4 RIP3对BCG感染后RAW264.7细胞活性氧水平的影响

流式细胞术分析结果显示，BCG感染后RAW264.7细胞的活性氧水平与空白对照组相比显著上升(P<0.01)，但是BCG感染结合RIP3干扰处理组细胞活性氧水平与BCG组相比显著下降(P<0.01)，见图4。由此可知，RIP3可上调BCG感染后RAW264.7细胞的活性氧水平。

Figure 4.The effect of RIP3 expression on the level of ROS in the RAW264.7 cells infected with BCG. Mean±SD.n=3.**P<0.01vscontrol group；##P<0.01vsBCG group.

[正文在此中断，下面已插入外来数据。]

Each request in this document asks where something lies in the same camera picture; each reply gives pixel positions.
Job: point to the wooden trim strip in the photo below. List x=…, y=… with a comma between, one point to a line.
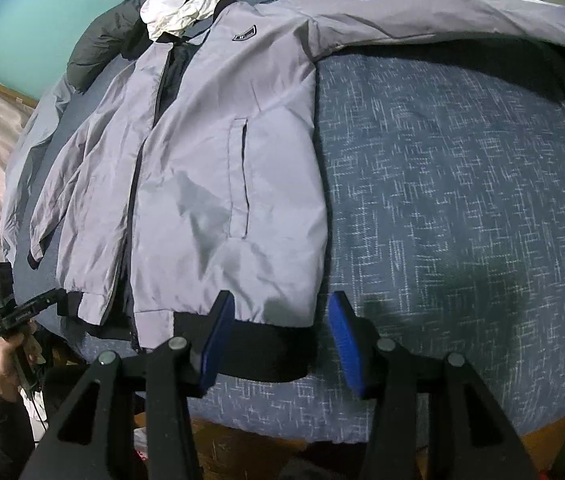
x=2, y=89

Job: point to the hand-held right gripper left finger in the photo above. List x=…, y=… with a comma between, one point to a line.
x=217, y=340

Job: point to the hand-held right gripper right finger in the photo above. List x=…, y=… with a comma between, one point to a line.
x=347, y=345

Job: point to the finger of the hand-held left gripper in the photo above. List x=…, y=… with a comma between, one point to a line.
x=52, y=297

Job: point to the light grey cloth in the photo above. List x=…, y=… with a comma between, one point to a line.
x=32, y=130

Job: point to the grey jacket with black hem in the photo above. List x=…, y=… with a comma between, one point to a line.
x=202, y=160

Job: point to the person's left hand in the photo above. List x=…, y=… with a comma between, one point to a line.
x=5, y=365

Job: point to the dark grey quilt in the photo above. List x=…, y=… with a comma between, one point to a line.
x=107, y=35

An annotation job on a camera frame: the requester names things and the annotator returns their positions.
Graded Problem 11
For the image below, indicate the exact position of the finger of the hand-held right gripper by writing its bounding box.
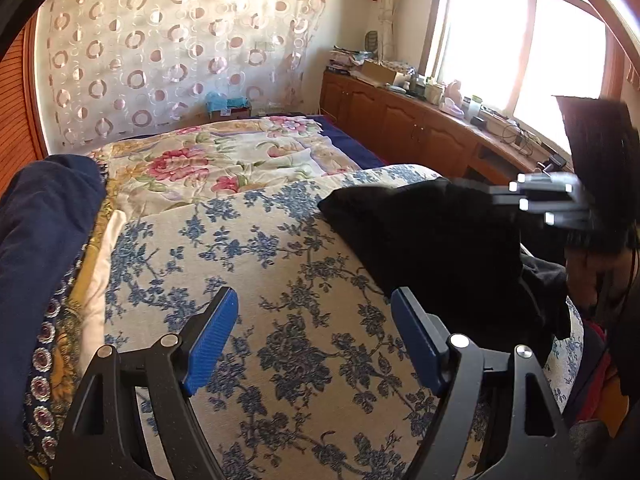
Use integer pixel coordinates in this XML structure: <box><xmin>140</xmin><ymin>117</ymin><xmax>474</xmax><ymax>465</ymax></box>
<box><xmin>510</xmin><ymin>172</ymin><xmax>586</xmax><ymax>196</ymax></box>
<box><xmin>492</xmin><ymin>195</ymin><xmax>598</xmax><ymax>228</ymax></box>

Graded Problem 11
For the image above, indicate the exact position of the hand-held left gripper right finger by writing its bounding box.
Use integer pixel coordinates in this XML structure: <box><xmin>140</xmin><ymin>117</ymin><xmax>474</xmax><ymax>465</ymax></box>
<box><xmin>390</xmin><ymin>287</ymin><xmax>576</xmax><ymax>480</ymax></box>

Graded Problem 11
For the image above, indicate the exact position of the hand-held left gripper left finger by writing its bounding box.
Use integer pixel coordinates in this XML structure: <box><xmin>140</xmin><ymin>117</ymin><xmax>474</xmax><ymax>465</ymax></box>
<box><xmin>52</xmin><ymin>286</ymin><xmax>240</xmax><ymax>480</ymax></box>

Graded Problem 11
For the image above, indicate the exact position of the black printed t-shirt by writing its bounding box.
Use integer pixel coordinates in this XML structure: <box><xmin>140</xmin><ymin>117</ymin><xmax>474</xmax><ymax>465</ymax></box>
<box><xmin>318</xmin><ymin>177</ymin><xmax>573</xmax><ymax>356</ymax></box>

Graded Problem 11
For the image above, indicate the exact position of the person's right hand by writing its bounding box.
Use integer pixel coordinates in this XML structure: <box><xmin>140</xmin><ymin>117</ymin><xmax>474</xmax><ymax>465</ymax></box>
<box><xmin>567</xmin><ymin>252</ymin><xmax>613</xmax><ymax>313</ymax></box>

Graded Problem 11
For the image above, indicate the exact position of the blue floral blanket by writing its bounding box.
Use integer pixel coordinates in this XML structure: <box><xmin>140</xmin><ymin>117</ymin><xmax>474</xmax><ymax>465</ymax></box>
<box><xmin>102</xmin><ymin>162</ymin><xmax>586</xmax><ymax>480</ymax></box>

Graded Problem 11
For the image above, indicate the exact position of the pink soft toy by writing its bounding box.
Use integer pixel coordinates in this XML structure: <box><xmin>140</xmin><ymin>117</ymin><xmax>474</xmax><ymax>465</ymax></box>
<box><xmin>440</xmin><ymin>80</ymin><xmax>463</xmax><ymax>116</ymax></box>

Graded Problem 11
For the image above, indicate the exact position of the white cloth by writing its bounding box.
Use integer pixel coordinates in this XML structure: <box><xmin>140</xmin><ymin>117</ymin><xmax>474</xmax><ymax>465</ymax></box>
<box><xmin>75</xmin><ymin>209</ymin><xmax>128</xmax><ymax>366</ymax></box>

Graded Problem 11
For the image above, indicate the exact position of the gold navy patterned cloth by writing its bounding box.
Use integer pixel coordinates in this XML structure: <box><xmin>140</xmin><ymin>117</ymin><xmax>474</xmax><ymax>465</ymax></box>
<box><xmin>22</xmin><ymin>200</ymin><xmax>116</xmax><ymax>471</ymax></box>

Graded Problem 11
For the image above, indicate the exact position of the wooden framed window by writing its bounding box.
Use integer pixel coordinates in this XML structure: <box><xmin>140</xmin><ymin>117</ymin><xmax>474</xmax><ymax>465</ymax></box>
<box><xmin>420</xmin><ymin>0</ymin><xmax>626</xmax><ymax>156</ymax></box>

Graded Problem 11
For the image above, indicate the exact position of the wooden cabinet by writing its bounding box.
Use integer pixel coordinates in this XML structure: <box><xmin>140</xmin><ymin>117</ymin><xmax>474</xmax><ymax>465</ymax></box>
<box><xmin>319</xmin><ymin>71</ymin><xmax>551</xmax><ymax>186</ymax></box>

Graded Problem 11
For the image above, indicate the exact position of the pink floral bedsheet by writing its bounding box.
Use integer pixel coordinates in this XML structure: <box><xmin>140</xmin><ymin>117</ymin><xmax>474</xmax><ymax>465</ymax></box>
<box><xmin>87</xmin><ymin>115</ymin><xmax>363</xmax><ymax>221</ymax></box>

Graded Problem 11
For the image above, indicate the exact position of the red dark garment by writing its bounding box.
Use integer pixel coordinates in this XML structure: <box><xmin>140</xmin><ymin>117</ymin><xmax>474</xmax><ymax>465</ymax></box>
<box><xmin>575</xmin><ymin>322</ymin><xmax>631</xmax><ymax>441</ymax></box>

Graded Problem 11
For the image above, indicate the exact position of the navy blue cloth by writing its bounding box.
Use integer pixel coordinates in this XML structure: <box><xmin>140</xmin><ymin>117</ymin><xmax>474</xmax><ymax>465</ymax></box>
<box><xmin>0</xmin><ymin>154</ymin><xmax>108</xmax><ymax>461</ymax></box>

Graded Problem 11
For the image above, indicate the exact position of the navy blue mattress sheet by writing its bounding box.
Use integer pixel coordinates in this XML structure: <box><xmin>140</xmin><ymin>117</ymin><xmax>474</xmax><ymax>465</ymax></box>
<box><xmin>315</xmin><ymin>116</ymin><xmax>388</xmax><ymax>171</ymax></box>

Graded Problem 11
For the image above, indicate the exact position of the cardboard box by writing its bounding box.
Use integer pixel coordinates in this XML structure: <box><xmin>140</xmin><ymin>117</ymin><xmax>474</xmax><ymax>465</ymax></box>
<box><xmin>360</xmin><ymin>60</ymin><xmax>408</xmax><ymax>86</ymax></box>

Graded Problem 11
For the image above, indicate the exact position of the wooden nightstand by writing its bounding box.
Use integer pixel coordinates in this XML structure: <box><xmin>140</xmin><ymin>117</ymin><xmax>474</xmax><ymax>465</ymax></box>
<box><xmin>207</xmin><ymin>105</ymin><xmax>253</xmax><ymax>121</ymax></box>

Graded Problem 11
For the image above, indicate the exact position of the beige window curtain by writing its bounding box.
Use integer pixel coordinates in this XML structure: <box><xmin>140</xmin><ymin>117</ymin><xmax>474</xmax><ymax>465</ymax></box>
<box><xmin>375</xmin><ymin>0</ymin><xmax>401</xmax><ymax>63</ymax></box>

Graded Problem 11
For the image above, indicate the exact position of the stack of books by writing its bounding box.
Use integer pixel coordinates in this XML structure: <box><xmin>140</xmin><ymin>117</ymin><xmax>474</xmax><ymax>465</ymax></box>
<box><xmin>327</xmin><ymin>46</ymin><xmax>368</xmax><ymax>73</ymax></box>

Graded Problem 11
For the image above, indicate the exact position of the wooden slatted wardrobe door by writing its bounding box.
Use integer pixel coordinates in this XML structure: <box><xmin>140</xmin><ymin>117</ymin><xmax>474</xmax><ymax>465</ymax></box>
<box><xmin>0</xmin><ymin>20</ymin><xmax>51</xmax><ymax>196</ymax></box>

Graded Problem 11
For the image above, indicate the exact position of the circle-patterned sheer curtain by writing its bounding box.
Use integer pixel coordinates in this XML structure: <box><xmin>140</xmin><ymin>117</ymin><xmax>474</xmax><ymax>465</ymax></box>
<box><xmin>42</xmin><ymin>0</ymin><xmax>328</xmax><ymax>148</ymax></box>

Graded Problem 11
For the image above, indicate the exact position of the tangle of black cables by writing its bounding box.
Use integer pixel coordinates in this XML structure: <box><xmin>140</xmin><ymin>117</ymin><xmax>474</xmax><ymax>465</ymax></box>
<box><xmin>500</xmin><ymin>122</ymin><xmax>541</xmax><ymax>153</ymax></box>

图4 RIP3表达水平对BCG感染后RAW264.7细胞ROS水平的影响

5 RIP3对BCG感染后RAW264.7细胞线粒体膜电位的影响

流式细胞术分析结果显示，BCG感染后RAW264.7细胞线粒体膜电位与空白对照组相比显著降低，线粒体低电位细胞数显著增加(P<0.01)，但是BCG感染RIP3干扰处理组细胞线粒体膜电位与BCG处理组相比显著升高，线粒体低电位细胞数显著下降(P<0.01)，见图5。由此可知，RIP3通过下调BCG感染后RAW264.7细胞线粒体膜电位而诱导细胞凋亡。

Figure 5.The effect of RIP3 on the mitochondrial membrane potential of RAW264.7 cells infected with BCG. Mean±SD.n=3.**P<0.01vscontrol group；##P<0.01vsBCG group.

图5 RIP3对BCG感染后RAW264.7细胞线粒体膜电位的影响

6 RIP3对BCG感染后RAW264.7细胞凋亡相关分子蛋白水平的影响

与对照组相比，BCG感染后RAW264.7细胞促凋亡蛋白Bax和cleaved caspase-3的蛋白水平上升，抑凋亡蛋白Bcl-2的表达量下调；与BCG组相比，RIP3干扰结合BCG感染组Bax和cleaved caspase-3蛋白水平下调，Bcl-2的表达量上调(P<0.01)。由此可见，在BCG诱导的RAW264.7细胞凋亡过程中，RIP3通过增加促凋亡蛋白Bax的表达量，下调抑凋亡蛋白Bcl-2的表达，最终激活caspase-3，从而促进了细胞凋亡，见图6。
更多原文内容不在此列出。